The aim of this study was to investigate the association between single-nucleotide polymorphisms (SNPs) in mir146a and mir196a and bladder cancer (BLCA) risk in Taiwan. The genotypes of mir146a rs2910164 and mir196a rs11614913 were determined in 375 BLCA patients and 375 healthy controls using PCR-RFLP methodology, and their associations with BLCA risk were evaluated. The study also measured the serum expression level of mir146a using quantitative RT-PCR. The results showed that the distributions of CC, CG and GG genotypes of mir146a rs2910164 were 31.7%, 45.6% and 22.7% in the control group, and 21.9%, 44.3% and 33.8% in the case group, respectively. In logistic regression analyses, the heterozygous variant genotype CG carriers showed a marginally significant association with increased BLCA risk (OR = 1.41, 95% CI = 0.99–2.01), while the homozygous variant genotype GG carriers had a 2.17-fold increased risk of BLCA (OR = 2.17, 95%CI = 1.46–3.21). Moreover, carriers of the GG/CG genotypes had significantly higher serum levels of mir146a than those with the CC genotype (p < 0.0001), indicating a genotype–phenotype correlation. In contrast, mir196a rs11614913 was not associated with BLCA risk. Therefore, the genotypes of mir146a rs2910164 may serve as a useful biomarker for predicting the risk of BLCA.

Keywords:

bladder cancer; genotype; mir146a; mir196a; phenotype; single-nucleotide polymorphism

1. Introduction

Bladder cancer (BLCA) is the fourth and eleventh most prevalent cancer among global males and females, respectively [1]. The incidence of BLCA ranks eleventh and sixteenth among cancers in Taiwan for males and females, respectively, and continues to rise [2]. The male-to-female BLCA ratio is approximately 5:2, with smoking habits being the reason for male predominance [3]. The etiology of BLCA may be due to complex interactions between environmental and genetic factors. Smoking is the predominant risk factor, and exposure to chemicals and PM2.5, prior radiation therapy, as well as frequent bladder infections, may also be involved [4,5]. Several studies have also identified meat as a possible risk factor for BLCA, and the associations between meat intake and BLCA may depend on the type of meat consumed, the cooking method and the temperature used [6]. On the other hand, although a family history of cancer provides strong support for the role of inheritance in BLCA development, the contribution of genetic factors and the underlying mechanisms remains largely unrevealed.

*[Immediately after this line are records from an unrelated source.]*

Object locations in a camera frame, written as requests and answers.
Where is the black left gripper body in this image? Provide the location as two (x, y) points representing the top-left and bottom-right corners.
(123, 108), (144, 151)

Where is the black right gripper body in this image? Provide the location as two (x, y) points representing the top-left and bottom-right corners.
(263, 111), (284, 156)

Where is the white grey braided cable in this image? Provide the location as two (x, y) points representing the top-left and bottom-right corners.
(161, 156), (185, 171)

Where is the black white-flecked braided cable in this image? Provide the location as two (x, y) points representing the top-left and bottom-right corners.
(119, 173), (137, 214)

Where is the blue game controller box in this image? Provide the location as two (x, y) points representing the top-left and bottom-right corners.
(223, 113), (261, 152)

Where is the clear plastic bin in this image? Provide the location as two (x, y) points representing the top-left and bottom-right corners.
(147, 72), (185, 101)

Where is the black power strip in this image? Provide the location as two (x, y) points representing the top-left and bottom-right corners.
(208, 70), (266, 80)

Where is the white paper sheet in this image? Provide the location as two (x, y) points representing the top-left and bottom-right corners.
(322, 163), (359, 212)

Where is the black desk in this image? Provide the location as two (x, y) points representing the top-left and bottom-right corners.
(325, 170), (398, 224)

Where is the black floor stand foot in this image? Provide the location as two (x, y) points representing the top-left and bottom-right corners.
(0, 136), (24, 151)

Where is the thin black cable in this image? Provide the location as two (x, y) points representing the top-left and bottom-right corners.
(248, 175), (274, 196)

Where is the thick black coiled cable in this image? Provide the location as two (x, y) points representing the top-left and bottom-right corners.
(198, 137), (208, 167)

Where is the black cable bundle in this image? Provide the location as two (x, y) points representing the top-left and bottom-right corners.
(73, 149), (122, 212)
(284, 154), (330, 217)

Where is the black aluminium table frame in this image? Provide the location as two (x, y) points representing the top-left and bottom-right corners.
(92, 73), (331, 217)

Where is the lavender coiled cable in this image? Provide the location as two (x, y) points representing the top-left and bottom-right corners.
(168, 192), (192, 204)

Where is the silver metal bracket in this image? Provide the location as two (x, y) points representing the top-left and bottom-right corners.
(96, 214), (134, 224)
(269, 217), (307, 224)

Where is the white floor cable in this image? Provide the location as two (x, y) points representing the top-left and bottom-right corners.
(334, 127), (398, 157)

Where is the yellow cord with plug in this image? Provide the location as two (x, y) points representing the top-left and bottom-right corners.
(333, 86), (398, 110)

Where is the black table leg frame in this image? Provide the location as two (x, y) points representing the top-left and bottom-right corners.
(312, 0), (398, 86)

In the literature, accumulated studies have reported urine biomarkers to serve as predictors for BLCA, but they are still far from satisfying [7]. In addition, comprehensive screening methodologies have been developed in urine, taking advantage of its non-invasiveness to detect cell-free DNAs, cell-free RNAs, small RNAs, and DNA methylation status [8]. Noticeably, some alterations in circulating mRNAs, such as IGFBP5, HOXA13, MDK, CDK1, and CXCR2 [9], have been found to be potentially practicable. However, the diagnostic efficacy of these early BLCA markers remains insufficient since the sensitivity and specificity of each marker vary greatly among populations. Therefore, the development of useful biomarkers for BLCA risk and early detection remains an urgent need.

MicroRNAs (miRNAs) are a group of non-coding and single-stranded RNAs that act as negative regulators of gene expression [10]. Although they represent only 1 to 4% of genes in the human genome, a single miRNA can regulate approximately 200 target mRNAs, and we are just beginning to understand the network among them [11]. MiRNAs play critical roles in diverse biological functions, including cell proliferation, tissue remodeling, embryonic development, apoptosis, and most importantly, carcinogenesis [11,12]. Genetic variations in miRNA genes, along with their target genes, have been observed in a variety of human diseases, and the accumulated literature has suggested that impaired miRNAs may play a critical role during tumorigenesis [13,14]. RNA is much more vulnerable than DNA. However, as circulating miRNAs are packaged in exosome particles, they are protected from RNase degradation. These stable, circulating miRNAs could act as noninvasive biomarkers reflecting certain physiological statuses, including cancer [15,16]. More recently, Lin and Tsai reported that the expression levels of mir146a and mir196a were significantly increased in bladder tumors and urines from BLCA patients [17].

SNP is the most common type of genetic variation. SNPs in miRNA genes may alter the expression and function of specific miRNAs, which may contribute to the processes of tumorigenesis [18]. Several studies have analyzed the relationship between common SNPs in miRNA genes and BLCA risk [19,20,21,22]. However, no studies have evaluated the associations between miRNA SNPs and BLCA risk in Taiwan.

In this study, our aim was to examine the associations between the two most widely studied miRNA SNPs, mir146a rs2910164 and mir196a rs11614913 (the map of polymorphic sites shown in Figure 1), with the risk of BLCA in Taiwan. In addition, we aimed to evaluate the interactions of miRNA genotypes and age, gender, smoking and alcohol drinking status on BLCA risk. Furthermore, we explored the genotype–phenotype correlation.

2. Materials and Methods

2.1. Recruitment of Bladder Cancer Patients and Healthy Controls

The study was approved by the Institutional Review Board of China Medical University Hospital (DMR104-IRB-158). All participants are Taiwanese and have completed written informed consents. All the protocols are performed according to the principles of the Declaration of Helsinki. The inclusion and exclusion criteria have been defined as previously published [23]. Several demographic characteristics of all the cases and controls are concisely summarized in Table 1.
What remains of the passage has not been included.